Manhattan, Brooklyn rents climb ever higher

Sustained period of high rents creates market “churn”: Elliman

TRD New York /
Jun.June 11, 2015 08:00 AM

Rents in both Manhattan and Brooklyn continued to increase in May, with the unflagging economy and tight mortgage conditions paving the way for landlords to hike their rates, according to the new monthly rental market report from Douglas Elliman released Thursday.

The median rental price in Manhattan was $3,380, up 2.4 percent from the same period last year. In Brooklyn, the median price was $2,933, up 4.8 percent from last year. This was the 15th consecutive month of year-over-year increases in Manhattan. Brooklyn had seen decreases several months ago, but rates continued climbing higher for the second consecutive month in May.

In April, Brooklyn saw a median record high of $2,961, and the May rate was not far below this level.

“Basically, it’s high,” said Jonathan Miller, president of real estate appraisal firm Miller Samuel and the author of the report. “It’s not trending lower [in Brooklyn]. It’s just kind of hovering or skirting near record levels. It’s been doing that all year.”

In Manhattan, new rentals, including leases for new development buildings as well as older buildings, surged 85.1 percent from last year to 5,981, while in Brooklyn, new rentals were up 379.6 percent to 1,079.

Miller said that the majority of these “new rentals” are new leases in old buildings, rather than new development leases, and that the figure is largely driven by New Yorkers switching apartments in an effort to resist rent increases.

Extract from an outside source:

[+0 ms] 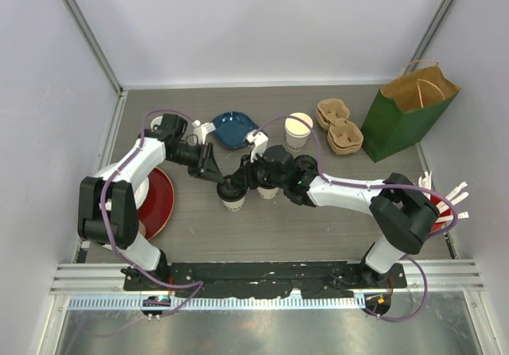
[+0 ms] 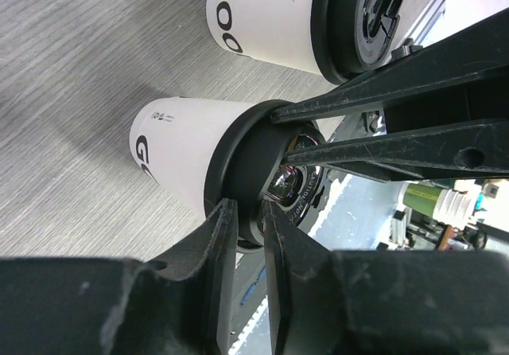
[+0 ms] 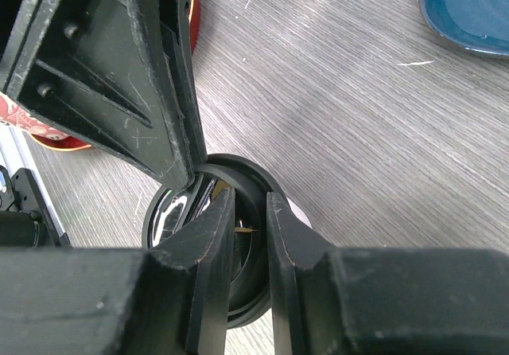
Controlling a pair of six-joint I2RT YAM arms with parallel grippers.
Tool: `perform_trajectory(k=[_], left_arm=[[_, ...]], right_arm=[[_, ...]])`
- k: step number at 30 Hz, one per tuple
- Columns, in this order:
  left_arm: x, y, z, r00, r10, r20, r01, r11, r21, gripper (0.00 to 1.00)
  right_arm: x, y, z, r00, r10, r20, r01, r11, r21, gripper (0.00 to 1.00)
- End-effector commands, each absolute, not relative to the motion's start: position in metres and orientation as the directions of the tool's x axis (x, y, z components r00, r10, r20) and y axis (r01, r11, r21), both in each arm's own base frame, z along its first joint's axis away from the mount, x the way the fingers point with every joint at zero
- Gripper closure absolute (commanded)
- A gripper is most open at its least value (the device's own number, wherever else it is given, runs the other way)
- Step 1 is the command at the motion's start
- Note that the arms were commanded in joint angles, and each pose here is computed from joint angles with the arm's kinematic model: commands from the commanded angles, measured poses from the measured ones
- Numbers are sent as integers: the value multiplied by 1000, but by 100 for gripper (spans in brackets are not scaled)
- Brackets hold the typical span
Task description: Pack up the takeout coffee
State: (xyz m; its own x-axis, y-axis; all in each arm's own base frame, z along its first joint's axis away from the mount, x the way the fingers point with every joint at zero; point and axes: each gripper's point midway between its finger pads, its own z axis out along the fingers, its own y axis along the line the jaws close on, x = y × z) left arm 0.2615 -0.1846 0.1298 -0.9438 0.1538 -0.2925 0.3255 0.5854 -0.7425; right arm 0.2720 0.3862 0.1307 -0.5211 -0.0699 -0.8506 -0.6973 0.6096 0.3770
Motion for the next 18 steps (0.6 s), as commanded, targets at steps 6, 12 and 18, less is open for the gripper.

“People are seeking out more affordability by not renewing and looking elsewhere, while the new people come in and take their spots. I describe the market as having a lot of churn because people really want to be here, but are trying to find affordable options,” he said.

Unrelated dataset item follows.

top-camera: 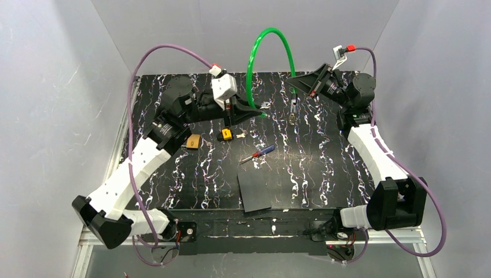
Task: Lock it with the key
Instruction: Lock the lock.
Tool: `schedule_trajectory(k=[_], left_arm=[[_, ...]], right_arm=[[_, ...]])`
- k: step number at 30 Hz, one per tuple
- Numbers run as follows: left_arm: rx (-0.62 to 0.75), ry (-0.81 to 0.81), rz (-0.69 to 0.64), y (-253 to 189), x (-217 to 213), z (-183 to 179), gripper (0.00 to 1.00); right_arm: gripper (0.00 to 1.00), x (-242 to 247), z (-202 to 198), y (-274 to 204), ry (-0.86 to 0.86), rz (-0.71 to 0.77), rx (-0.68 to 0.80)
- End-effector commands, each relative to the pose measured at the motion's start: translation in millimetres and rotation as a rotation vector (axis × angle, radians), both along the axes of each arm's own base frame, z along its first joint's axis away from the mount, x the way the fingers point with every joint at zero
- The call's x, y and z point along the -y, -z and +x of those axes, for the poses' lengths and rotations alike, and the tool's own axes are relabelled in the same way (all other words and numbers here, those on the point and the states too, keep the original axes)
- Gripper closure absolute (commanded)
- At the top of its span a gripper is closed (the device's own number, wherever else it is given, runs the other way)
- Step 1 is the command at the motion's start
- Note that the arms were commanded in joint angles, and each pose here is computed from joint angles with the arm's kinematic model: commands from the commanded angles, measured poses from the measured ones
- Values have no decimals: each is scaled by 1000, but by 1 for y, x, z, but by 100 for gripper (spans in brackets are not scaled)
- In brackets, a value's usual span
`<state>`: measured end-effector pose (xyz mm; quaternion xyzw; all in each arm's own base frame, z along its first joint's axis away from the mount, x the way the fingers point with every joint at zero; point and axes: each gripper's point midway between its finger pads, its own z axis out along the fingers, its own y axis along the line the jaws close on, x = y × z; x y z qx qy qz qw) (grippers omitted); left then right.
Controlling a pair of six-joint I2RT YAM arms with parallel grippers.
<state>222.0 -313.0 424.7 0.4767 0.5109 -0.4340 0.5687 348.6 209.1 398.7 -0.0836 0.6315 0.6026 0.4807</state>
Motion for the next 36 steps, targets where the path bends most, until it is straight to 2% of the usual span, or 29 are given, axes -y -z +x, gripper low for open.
schedule_trajectory(k=[1, 9, 20, 36], left_arm=[[160, 4, -52, -38, 17, 5, 100], [213, 22, -35, -44, 52, 4, 100], [223, -34, 8, -33, 81, 24, 100], [210, -44, 51, -18, 101, 35, 100]], right_arm=[[99, -3, -10, -13, 15, 32, 43], [99, -5, 5, 8, 97, -89, 13], [99, -2, 9, 9, 162, -169, 10], [99, -6, 3, 7, 152, -183, 17]])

Meanwhile, landlords have little reason to try and entice prospective tenants. In Manhattan, the percentage of new rentals with concessions was down to a mere 1.5 percent from 5.7 percent last year, while in Brooklyn, only 1.1 percent of new rentals had concessions, down from 7.1 percent last year.

“We went from low to very low [on concessions],” Miller said.

The basic conditions allowing for these increases, according to Miller, are rising employment and a tight market for credit that pushes would-be homebuyers into the rental market.

“I’m not sure what changes this other than a weaker economy and a significant easing of mortgage lending standards, and neither one seem imminent,” he said.

In Queens, the median rental price was $2,597, down 12.4 percent from last year, which Miller chalked up to a random influx of one-bedroom apartments, which are popular in new-construction buildings in the borough.

A rental report by brokerage Citi Habitats, also released Thursday, showed that the most affordable Manhattan neighborhood south of 96th Street was the Upper East Side, with a median rent of $2,450 in May, while the most expensive Manhattan neighborhood was Soho/Tribeca, with a median of $4,298. The second priciest was Gramercy/Flatiron, at $3,995.